> [Goal of the exercise]: In the data below, give the number of lines that contain the word "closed". Nothing else is needed.
══ Exercise material ══
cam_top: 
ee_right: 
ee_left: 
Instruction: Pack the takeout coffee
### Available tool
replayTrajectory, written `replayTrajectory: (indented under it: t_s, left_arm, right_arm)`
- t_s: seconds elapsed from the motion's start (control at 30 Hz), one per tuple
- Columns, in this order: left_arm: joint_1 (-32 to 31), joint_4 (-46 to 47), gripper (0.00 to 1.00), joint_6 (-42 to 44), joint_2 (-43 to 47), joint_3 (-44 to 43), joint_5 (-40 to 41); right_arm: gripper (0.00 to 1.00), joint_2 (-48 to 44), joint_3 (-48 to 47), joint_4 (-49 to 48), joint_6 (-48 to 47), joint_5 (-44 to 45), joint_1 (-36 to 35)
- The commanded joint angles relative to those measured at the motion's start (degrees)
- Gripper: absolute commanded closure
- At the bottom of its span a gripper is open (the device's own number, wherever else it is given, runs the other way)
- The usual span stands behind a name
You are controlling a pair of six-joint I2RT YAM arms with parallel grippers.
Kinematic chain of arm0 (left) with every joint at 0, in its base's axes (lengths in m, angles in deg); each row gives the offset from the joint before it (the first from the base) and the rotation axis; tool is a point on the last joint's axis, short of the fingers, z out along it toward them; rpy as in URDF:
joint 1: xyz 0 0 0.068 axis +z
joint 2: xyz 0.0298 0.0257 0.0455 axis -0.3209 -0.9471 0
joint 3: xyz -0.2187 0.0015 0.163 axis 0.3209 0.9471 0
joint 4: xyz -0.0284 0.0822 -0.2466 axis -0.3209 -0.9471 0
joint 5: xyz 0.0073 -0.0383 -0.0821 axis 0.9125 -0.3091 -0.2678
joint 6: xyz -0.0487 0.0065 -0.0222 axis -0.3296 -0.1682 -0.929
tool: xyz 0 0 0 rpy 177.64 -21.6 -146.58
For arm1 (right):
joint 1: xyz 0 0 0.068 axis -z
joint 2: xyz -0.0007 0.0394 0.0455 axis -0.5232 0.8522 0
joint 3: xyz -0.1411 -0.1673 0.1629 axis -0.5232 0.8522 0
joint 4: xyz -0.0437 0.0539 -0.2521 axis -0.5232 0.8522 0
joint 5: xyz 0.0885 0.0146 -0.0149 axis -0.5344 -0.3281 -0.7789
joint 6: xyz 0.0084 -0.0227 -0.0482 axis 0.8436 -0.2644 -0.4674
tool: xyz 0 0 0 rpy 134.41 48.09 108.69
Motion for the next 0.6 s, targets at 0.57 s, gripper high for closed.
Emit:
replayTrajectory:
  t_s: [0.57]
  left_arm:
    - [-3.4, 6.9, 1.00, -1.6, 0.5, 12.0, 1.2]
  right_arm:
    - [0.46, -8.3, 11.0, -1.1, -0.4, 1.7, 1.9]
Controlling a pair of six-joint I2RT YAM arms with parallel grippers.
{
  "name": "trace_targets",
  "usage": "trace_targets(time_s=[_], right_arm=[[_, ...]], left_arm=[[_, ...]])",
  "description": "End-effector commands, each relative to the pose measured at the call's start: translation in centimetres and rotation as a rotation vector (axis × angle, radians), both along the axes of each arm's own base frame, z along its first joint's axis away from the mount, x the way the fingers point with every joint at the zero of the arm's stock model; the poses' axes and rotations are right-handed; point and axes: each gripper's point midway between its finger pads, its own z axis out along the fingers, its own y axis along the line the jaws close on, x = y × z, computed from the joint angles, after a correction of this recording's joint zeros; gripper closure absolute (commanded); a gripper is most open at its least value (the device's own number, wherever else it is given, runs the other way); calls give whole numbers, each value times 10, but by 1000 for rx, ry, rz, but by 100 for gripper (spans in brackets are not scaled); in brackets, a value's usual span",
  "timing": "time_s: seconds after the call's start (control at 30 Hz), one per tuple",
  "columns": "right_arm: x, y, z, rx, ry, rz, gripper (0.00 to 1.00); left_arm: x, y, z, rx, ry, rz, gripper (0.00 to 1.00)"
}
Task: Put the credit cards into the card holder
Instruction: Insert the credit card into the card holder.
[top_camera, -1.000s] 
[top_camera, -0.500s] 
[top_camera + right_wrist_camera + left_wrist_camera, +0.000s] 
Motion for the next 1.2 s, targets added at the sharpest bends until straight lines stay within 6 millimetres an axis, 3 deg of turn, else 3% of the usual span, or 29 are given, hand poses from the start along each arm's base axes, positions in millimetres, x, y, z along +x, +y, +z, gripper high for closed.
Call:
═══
> [Task output]: 2